Thursday, April 25, 2024

D.C. Circuit Affirms Tax Court's Holdings on Written Supervisor Approval, Qualified Amended Return, and Statute of Limitations on UBS JDS (4/25/24)

In Lamprecht v. Commissioner, ___ F.4th ___ (D.C. Cir. 4/23/24), D.C. Cir. here and GS here, the Court affirmed the Tax Court in Lamprecht v. Commissioner, T.C. Memo. 2022-91, here. See Tax Court Sustains Accuracy-Related Penalty for Offshore Accounts, Rejecting Taxpayer's QAR, Statute of Limitations, and § 6751(b) Arguments (Federal Tax Procedure Blog 9/1/22), here. In so doing, the Court (Judge Walker) steps through the arguments and the resolution in a crisp straightforward opinion.

The background discussed in the opinion is that the IRS issued a John Doe Summons to UBS in 2008 (which essentially set off the IRS and DOJ foreign account initiative). UBS did not immediately reply with full and complete response. As a result, the civil statute of limitations for persons within the scope of the summons (U.S. person account holders) was suspended and did not pick up until the summons was resolved. Suspension of Statute of Limitations From the UBS John Doe Summons (Federal Tax Crimes Blog 1/26/14), here.

The opinion holds in the Court’s outline format:

I. The IRS Complied with 26 U.S.C. § 6751(b)(1)

A. It Doesn’t Matter When (or Whether) a Supervised
Tax Examiner Signs the Approval Required by
§ 6751(b)(1)’

B. The IRS May Use a Form 5345-D to Comply with
§ 6751(b)(1)

C. The Tax Court’s Refusal to Exclude the Forms 5345-D
from Evidence Was Not an Abuse of Discretion

II. The Lamprechts’ Corrected Returns Did Not Protect
Them from Penalties [QAR Issue]

A. The [UBS] Summons Was Legal

B. The Summons Relates to a Benefit Claimed on the
Lamprechts’ Original Tax Returns

III. The Penalty Assessments Were Not Too Late

A. The [UBS] Summons Was Not Resolved in August 2009

B. The [UBS] Summons Was Legal (Again)

 JAT Notes:

 1. What caught my attention was how crisply the Court (Judge Walker) steps through the analysis. I thought it was clear and well-written.

For fun, I did an MS Word analysis which assessed the opinion as follows: 

Flesch Reading Test

44.8

Flesch-Kinkaid Grade Level

10.6

Passive Sentences

8.9%

By contrast, MS Word assessed the Tax Court opinion, here:

Flesch Reading Test

25.0

Flesch-Kinkaid Grade Level

16.7

Passive Sentences

20%

For the Wikipedia introduction to these tests, see Flesch–Kincaid readability tests. (2024, March 19). In Wikipedia. https://en.wikipedia.org/wiki/Flesch%E2%80%93Kincaid_readability_tests

The Flesch–Kincaid readability tests are readability tests designed to indicate how difficult a passage in English is to understand. There are two tests: the Flesch Reading-Ease, and the Flesch–Kincaid Grade Level. Although they use the same core measures (word length and sentence length), they have different weighting factors.
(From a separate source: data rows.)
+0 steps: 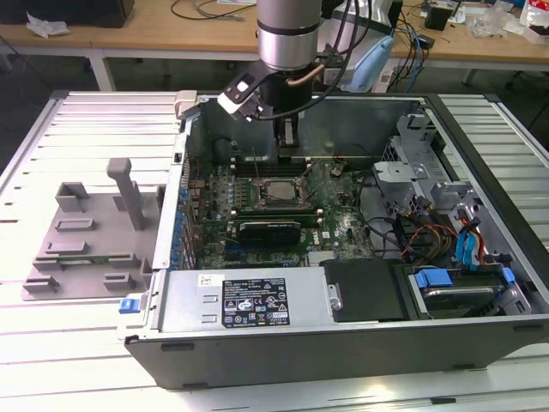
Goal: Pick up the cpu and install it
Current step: 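Close the cpu cover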
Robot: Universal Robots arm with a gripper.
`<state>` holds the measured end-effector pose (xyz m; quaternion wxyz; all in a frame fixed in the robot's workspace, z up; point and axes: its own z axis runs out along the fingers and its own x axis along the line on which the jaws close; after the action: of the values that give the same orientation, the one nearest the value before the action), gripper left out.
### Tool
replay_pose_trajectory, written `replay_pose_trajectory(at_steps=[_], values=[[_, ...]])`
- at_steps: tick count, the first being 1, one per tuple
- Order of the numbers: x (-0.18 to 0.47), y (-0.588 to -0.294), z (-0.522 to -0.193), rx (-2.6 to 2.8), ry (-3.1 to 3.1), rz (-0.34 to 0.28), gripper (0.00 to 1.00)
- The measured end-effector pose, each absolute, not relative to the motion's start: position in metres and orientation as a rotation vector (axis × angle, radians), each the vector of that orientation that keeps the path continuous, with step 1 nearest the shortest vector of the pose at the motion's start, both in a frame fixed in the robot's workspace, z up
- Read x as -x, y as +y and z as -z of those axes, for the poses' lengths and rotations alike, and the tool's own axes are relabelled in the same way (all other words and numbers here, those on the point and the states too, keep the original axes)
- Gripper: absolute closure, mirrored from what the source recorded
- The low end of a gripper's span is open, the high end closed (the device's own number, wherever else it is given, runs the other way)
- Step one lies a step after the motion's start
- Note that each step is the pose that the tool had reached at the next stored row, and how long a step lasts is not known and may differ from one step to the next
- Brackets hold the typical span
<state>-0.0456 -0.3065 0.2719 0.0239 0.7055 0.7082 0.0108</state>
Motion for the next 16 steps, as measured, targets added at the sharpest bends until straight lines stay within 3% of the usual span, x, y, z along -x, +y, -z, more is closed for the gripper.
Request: replay_pose_trajectory(at_steps=[16], values=[[0.045, -0.306, -0.286, -2.183, 2.192, -0.033, 0.89]])
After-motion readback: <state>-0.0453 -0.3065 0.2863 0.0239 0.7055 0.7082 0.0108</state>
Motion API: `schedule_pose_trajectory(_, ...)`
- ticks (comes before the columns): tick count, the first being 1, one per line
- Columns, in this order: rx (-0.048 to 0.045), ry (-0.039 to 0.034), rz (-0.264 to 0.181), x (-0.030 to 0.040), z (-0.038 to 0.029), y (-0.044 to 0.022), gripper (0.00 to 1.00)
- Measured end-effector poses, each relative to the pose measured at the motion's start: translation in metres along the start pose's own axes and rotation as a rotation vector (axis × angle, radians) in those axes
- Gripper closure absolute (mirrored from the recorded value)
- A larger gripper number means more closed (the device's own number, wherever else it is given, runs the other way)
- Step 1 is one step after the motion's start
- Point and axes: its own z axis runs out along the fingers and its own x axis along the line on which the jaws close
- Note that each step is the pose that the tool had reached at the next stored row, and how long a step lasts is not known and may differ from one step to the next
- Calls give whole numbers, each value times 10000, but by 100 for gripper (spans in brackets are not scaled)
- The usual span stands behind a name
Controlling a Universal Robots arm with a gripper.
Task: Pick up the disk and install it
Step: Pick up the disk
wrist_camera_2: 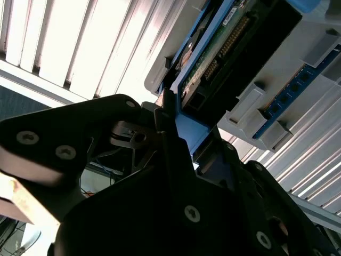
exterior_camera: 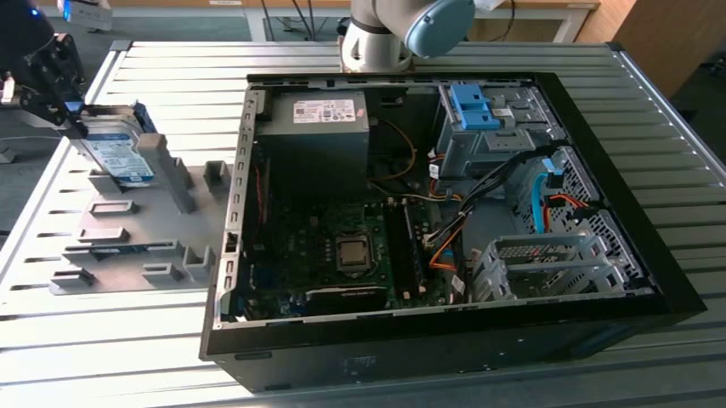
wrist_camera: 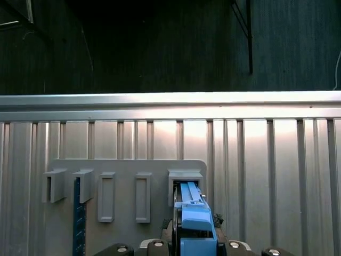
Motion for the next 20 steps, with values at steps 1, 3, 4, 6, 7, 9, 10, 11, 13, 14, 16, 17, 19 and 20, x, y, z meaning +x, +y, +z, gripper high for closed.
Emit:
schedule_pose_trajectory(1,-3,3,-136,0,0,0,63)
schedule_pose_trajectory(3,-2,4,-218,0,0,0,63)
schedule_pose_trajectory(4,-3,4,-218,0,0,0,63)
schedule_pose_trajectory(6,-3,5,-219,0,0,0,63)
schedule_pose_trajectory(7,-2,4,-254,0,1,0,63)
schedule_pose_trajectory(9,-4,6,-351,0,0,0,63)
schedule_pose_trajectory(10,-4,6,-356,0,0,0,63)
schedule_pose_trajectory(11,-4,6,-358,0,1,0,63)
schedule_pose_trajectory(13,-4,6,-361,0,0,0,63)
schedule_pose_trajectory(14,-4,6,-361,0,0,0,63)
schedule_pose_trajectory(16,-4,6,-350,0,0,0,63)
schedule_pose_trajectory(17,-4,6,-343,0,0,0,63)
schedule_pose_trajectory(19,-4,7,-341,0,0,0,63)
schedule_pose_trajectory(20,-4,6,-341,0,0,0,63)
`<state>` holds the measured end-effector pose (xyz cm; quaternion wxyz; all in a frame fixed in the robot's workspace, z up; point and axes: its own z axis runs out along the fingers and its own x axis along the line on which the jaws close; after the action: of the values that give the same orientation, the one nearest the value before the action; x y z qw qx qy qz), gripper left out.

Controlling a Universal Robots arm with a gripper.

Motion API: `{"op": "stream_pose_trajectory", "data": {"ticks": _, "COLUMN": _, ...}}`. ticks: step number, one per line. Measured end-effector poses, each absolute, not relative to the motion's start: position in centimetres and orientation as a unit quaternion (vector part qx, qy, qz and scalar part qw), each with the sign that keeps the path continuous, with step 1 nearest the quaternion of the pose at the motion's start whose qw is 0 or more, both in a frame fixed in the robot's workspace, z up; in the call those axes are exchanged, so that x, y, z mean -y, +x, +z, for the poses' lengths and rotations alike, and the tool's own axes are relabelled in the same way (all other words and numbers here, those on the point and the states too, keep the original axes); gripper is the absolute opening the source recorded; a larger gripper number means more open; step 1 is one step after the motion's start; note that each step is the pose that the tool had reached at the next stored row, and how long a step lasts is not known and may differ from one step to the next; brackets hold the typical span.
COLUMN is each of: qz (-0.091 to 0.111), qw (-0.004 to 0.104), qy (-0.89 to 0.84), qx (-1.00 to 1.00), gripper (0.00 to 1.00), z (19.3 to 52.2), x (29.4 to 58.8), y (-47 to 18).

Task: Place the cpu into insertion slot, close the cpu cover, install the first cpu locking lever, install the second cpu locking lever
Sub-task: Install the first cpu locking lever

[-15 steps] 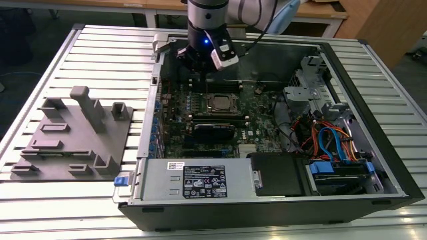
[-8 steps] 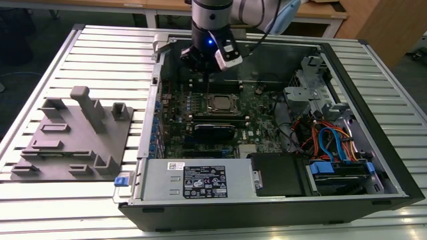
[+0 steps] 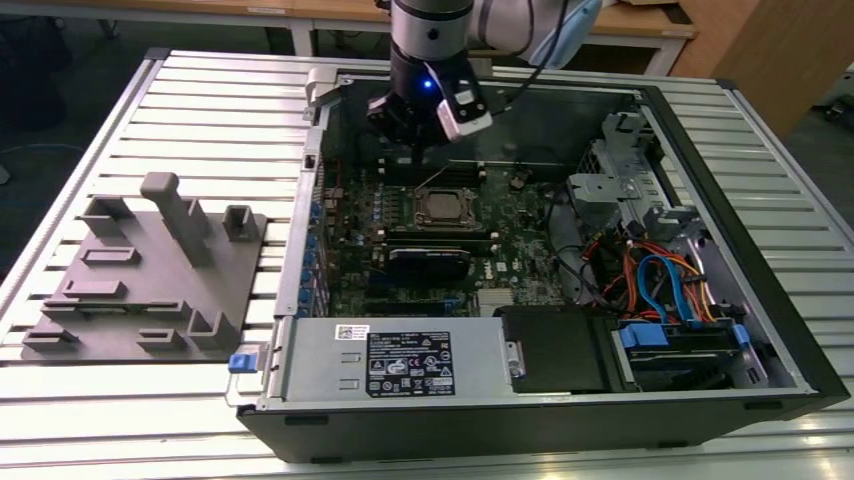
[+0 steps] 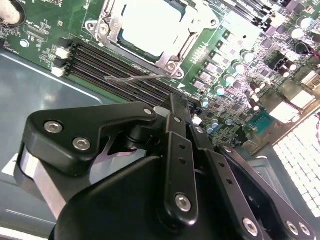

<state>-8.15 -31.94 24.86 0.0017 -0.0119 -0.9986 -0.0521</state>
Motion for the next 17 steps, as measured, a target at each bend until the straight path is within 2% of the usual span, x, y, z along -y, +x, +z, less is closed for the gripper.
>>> {"op": "stream_pose_trajectory", "data": {"ticks": 17, "qz": -0.052, "qw": 0.002, "qy": -0.013, "qx": 0.999, "gripper": 0.1, "z": 24.86, "x": 31.94, "y": -7.94}}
The results of the two tests correlate approximately inversely: a text with a comparatively high score on the Reading Ease test should have a lower score on the Grade-Level test. Rudolf Flesch devised the Reading Ease evaluation; somewhat later, he and J. Peter Kincaid developed the Grade Level evaluation for the United States Navy.

Presenting these MS Word analytics is not to suggest that I think one opinion was better than the other. The Tax Court opinion develops the facts and law in more detail than the Court of Appeals’ opinion, which is entirely appropriate. The Courts of Appeals can synthesize and, in a sense, simplify. So, this particular note is perhaps of no consequence in the grander scheme of things.

And, I think it appropriate that I disclose the MS Word analysis for this blog entry. 

Flesch Reading Test

56,.1

Flesch-Kinkaid Grade Level

8.7

Passive Sentences

2.7%

2. The Court refers to the Tax Court as “tax court” (noncaps). I am sure other courts do that as well, but the official name of the court is “United States Tax Court” (§ 7441), which would, it seems to me, require short-handing to “Tax Court.”